- Task instructions:
Please reproduce the data below exactly, from the first line through the line containing "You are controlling", and leave every later line out.

+--

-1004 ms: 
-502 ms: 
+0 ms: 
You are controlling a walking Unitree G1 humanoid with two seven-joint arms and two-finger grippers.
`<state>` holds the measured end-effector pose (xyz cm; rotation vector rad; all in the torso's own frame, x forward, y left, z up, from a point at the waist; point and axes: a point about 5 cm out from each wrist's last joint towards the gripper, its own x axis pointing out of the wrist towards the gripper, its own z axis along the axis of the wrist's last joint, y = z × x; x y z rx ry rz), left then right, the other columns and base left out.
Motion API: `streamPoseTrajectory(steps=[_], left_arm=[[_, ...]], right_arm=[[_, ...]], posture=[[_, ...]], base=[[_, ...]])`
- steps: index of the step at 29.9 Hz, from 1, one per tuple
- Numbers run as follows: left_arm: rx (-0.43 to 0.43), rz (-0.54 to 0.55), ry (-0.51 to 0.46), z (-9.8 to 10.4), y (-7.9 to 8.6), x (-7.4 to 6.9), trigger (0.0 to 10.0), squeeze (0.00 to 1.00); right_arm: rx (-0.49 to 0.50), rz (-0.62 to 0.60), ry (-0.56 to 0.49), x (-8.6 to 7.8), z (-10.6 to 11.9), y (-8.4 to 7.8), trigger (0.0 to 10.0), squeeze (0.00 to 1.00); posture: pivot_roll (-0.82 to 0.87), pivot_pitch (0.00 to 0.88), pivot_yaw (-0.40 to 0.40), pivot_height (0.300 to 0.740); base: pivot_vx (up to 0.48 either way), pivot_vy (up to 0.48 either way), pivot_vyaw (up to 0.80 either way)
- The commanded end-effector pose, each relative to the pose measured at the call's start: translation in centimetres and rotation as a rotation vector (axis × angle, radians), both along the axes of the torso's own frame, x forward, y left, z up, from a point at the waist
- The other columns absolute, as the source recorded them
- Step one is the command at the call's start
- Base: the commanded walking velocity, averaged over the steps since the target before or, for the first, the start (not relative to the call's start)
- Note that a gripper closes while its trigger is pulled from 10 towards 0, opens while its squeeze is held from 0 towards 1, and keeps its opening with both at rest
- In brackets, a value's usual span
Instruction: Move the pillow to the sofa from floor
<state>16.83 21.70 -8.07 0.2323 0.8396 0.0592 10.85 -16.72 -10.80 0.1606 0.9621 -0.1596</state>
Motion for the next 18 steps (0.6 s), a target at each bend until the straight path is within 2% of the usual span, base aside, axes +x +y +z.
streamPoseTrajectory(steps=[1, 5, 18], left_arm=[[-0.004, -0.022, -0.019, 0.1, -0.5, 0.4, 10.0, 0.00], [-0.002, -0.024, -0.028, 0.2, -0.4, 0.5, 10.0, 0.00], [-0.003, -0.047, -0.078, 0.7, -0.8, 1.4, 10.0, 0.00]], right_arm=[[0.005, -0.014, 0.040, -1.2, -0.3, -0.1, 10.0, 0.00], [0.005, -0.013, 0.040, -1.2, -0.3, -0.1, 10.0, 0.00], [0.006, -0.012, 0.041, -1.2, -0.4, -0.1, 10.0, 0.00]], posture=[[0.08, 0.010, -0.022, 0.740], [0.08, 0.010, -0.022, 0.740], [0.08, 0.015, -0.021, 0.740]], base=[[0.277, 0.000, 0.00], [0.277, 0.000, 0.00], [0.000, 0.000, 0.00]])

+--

- Result:
-1004 ms: 
-502 ms: 
+0 ms: 
You are controlling a walking Unitree G1 humanoid with two seven-joint arms and two-finger grippers.

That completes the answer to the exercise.